Implementing Failover in MS SQL Server 2017 Standard

Implementing Failover in MS SQL Server 2017 Standard
Rate this post

Introduction

Often, we need to ensure fault tolerance of MS SQL Server DBMS, especially, when there is no Enterprise edition, but only the Standard one.

We would like to note that we are not going to examine the Express edition because there are significant restrictions to this instance. Sure, we can bypass some of them. For example, to resolve the issue with the database size of 10 GB, we can split a large database into smaller ones. To do this, we can create a new database based on a certain property, and combine the selections from the same tables of different databases in the views in the principal database. However, fault tolerance in the Express edition will be performed either by a system administrator or by using your own or third-party software.

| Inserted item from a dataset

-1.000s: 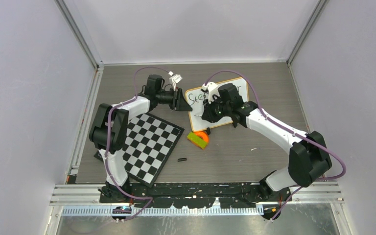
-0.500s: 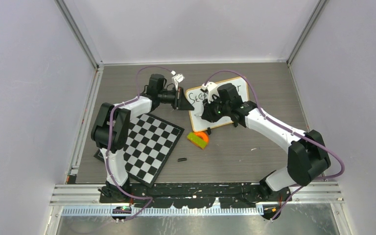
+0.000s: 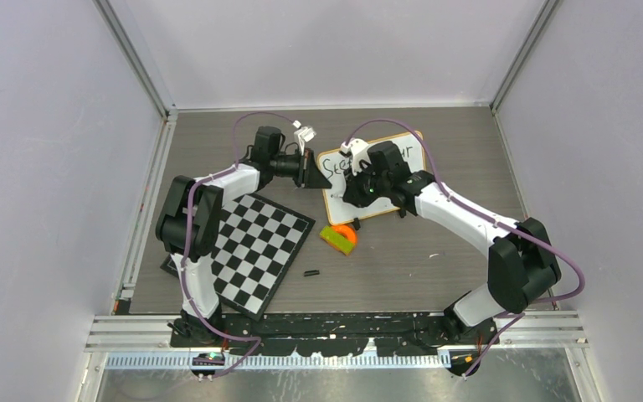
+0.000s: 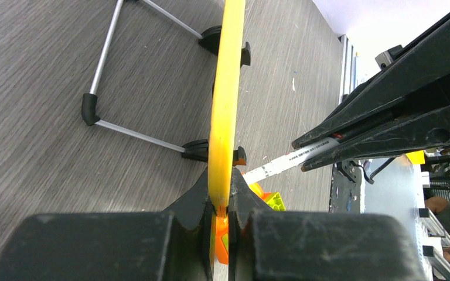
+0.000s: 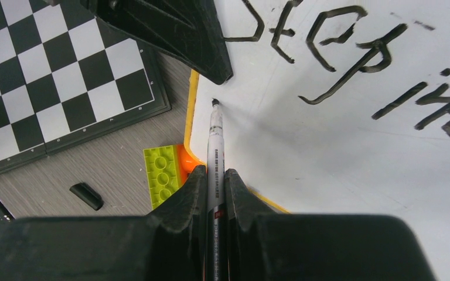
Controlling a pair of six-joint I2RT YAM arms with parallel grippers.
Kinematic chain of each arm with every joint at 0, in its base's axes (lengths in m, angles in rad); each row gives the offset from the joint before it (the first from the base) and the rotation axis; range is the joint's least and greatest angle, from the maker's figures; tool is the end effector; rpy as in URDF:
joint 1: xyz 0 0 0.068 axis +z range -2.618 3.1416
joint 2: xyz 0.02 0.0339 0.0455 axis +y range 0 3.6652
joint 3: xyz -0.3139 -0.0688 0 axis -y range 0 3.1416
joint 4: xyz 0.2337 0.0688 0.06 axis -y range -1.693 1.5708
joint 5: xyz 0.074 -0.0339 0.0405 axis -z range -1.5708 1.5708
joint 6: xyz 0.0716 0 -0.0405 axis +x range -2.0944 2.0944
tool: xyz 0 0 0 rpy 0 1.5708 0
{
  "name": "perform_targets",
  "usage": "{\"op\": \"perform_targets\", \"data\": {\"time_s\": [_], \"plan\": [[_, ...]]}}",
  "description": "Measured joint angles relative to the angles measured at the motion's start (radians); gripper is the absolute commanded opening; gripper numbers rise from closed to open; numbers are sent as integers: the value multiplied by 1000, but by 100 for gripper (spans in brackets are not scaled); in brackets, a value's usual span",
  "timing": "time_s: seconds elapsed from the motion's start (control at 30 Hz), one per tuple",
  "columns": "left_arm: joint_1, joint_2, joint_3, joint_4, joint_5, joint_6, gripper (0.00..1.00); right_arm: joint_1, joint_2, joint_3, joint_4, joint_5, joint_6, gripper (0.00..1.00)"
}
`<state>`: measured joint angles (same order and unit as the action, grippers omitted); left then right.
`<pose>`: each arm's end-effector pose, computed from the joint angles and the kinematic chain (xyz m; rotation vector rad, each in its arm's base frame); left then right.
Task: Write a sentence on the whiteboard
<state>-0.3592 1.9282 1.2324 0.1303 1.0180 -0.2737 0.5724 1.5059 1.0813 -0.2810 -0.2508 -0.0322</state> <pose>0.3923 -0.2124 0.2440 0.7213 2.0365 -1.4487 0.2816 0.2026 0.2922 -0.8162 2.1656 0.5654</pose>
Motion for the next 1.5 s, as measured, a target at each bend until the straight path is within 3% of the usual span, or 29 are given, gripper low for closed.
{"op": "perform_targets", "data": {"time_s": [0.97, 1.5], "plan": [[-1, 0, 7, -16, -4, 21, 0, -4, 0, -11, -45, 10, -22, 0], [-1, 0, 9, -22, -3, 23, 0, 54, 21, -19, -87, -24, -22, 0]]}}
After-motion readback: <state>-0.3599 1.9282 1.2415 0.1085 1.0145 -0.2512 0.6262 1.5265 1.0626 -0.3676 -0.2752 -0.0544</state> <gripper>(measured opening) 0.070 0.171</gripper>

In this article, we are going to explore all existing standard fault-tolerance technologies for MS SQL Server 2017 and an example of implementing the most suitable unified standard of fault-tolerance in the Standard edition.

Short review

  1. AlwaysOn

    Load distribution among all parties, all parties should be similar in their characteristics to each other.The synchronous mode ensures the maximum reliability of data transmission; however, the performance will be equal to the speed of the slowest party. The asynchronous mode ensures the highest performance, but there may be mismatching data between the parties, which may cause a more complex maintenance and the probability of losing the latest changes in the case of the main party failure.The speed of switching into a synchronous mode is almost instantaneous and does not require a system administrator and DBA, while in the asynchronous mode, it depends on the current state of DB-duplicates and usually takes about 5 minutes (you can also automate the switching process by one DBA without a system administrator).Microsoft recommends using this technology for a database. It is available in the Enterprise edition starting from version 2012 and higher and with restrictions in the Standard edition (To learn more, please refer to Top 5 Questions about Basic Availability Groups).

  2. Clustering

    Despite the simplicity of configuration, this solution is unreliable due to the bottleneck in the form of a single data warehouse. In case of the data warehouse failure, it will take over 1 hour to restore it. This technology is available in the Standard edition of version 2008 and higher.

  3. Replication

    Any replication involves creating system triggers for each participating table while snapshot replication will heavily load the principal database. Therefore, snapshot replication can be done only during off-peak hours of the database load (for example, at night), which is unacceptable, because a hot standby is necessary. Merge replication is complicated to be maintained by some systems (for example, CRM, NAV).
    Transactional replication is possible in the Enterprise edition. Available in the Standard edition (merging and database snapshots) and the Enterprise edition (transactions) up to the version 2008 and higher.

  4. Mirroring

    It is possible in any mode. However, the synchronous mode ensures the maximum reliability and fast switching, while the asynchronous mode provides users with the maximum performance speed of the principal database. However, mismatching data is possible between parties and switching may be slow.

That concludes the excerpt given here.